I'm a privacy advocate, but I gotta tell ya...
trying to protect your digital privacy is an exercise in futility.
Digital privacy just isn't limited to online activities. It extends to just about everything you do in your day-to-day economic life - and you can't control data on systems over which you have no direct control. If you write letters to everyone that you have done business - seeing a doctor, buying food, etc - within the past 5 years and tell them that you no longer permit them to collect and store data about you, then every single one will reply: "We can't do business with you..."
The possibility that some form of digital privacy guarantee for citizens will ever be instituted is virtually nonexistent. It would take a national outcry of epic proportions - essentially a mass revolt in the streets the world over.

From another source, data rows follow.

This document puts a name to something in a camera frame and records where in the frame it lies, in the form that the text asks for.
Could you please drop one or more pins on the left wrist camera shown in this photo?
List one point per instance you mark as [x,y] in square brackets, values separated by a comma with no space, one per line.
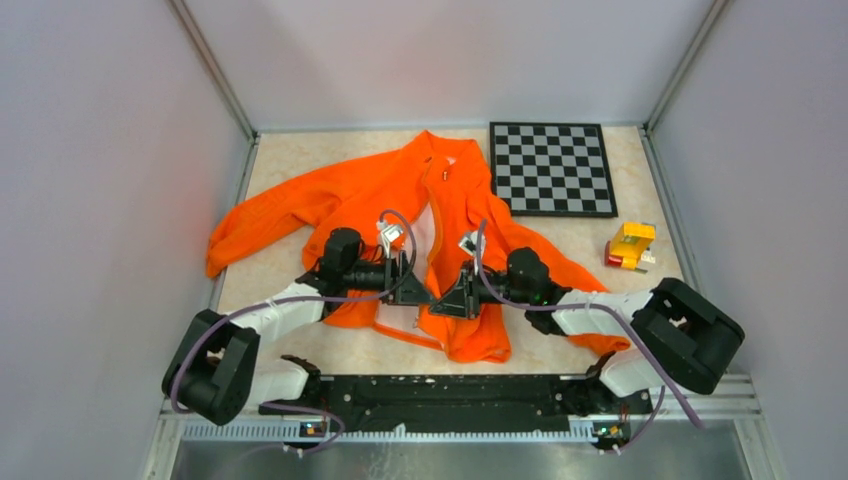
[388,233]

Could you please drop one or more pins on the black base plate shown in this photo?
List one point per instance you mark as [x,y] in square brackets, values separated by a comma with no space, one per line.
[466,403]

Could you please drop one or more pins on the yellow red toy blocks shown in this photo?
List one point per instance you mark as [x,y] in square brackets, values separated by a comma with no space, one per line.
[630,247]

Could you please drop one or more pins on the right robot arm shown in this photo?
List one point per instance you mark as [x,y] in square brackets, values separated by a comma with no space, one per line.
[678,339]

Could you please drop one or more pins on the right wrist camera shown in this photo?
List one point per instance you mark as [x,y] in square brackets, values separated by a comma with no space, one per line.
[473,243]

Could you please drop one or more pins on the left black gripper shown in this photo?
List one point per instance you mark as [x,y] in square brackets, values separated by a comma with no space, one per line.
[402,287]

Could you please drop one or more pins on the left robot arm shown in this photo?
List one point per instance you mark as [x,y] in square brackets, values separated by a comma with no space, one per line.
[213,372]

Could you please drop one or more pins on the black white checkerboard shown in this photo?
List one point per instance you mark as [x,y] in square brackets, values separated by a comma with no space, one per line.
[551,169]

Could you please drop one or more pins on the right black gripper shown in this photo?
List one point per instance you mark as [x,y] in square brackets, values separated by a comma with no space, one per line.
[462,301]

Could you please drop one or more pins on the orange zip jacket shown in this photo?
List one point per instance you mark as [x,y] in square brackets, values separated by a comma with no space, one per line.
[442,186]

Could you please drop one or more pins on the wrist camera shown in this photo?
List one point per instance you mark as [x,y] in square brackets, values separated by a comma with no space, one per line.
[388,233]
[473,243]

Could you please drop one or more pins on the aluminium front rail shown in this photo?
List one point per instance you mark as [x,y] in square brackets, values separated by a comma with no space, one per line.
[258,423]

Governments (specifically law enforcement and security agencies) - rich, poor, democratic, non-democratic, etc, etc - all have the same opinion -- that all forms of online activity are exempt from privacy protections. They might not state that openly, but I can guarantee that is the fundamental precept that guides all their secret internal security agencies - for both domestic and foreign activities. There's no way that they are going to guarantee citizens online digital privacy rights. The prevailing attitude is:
"Sniff it all, collect it all, know it all, process it all and exploit it all."
Some governments are far ahead of others, but give it time... eventually they will all catch-up.
Until many millions of people unite and demand a change - and keep demanding it until things actually do change - nothing will change.
It's the way of the world...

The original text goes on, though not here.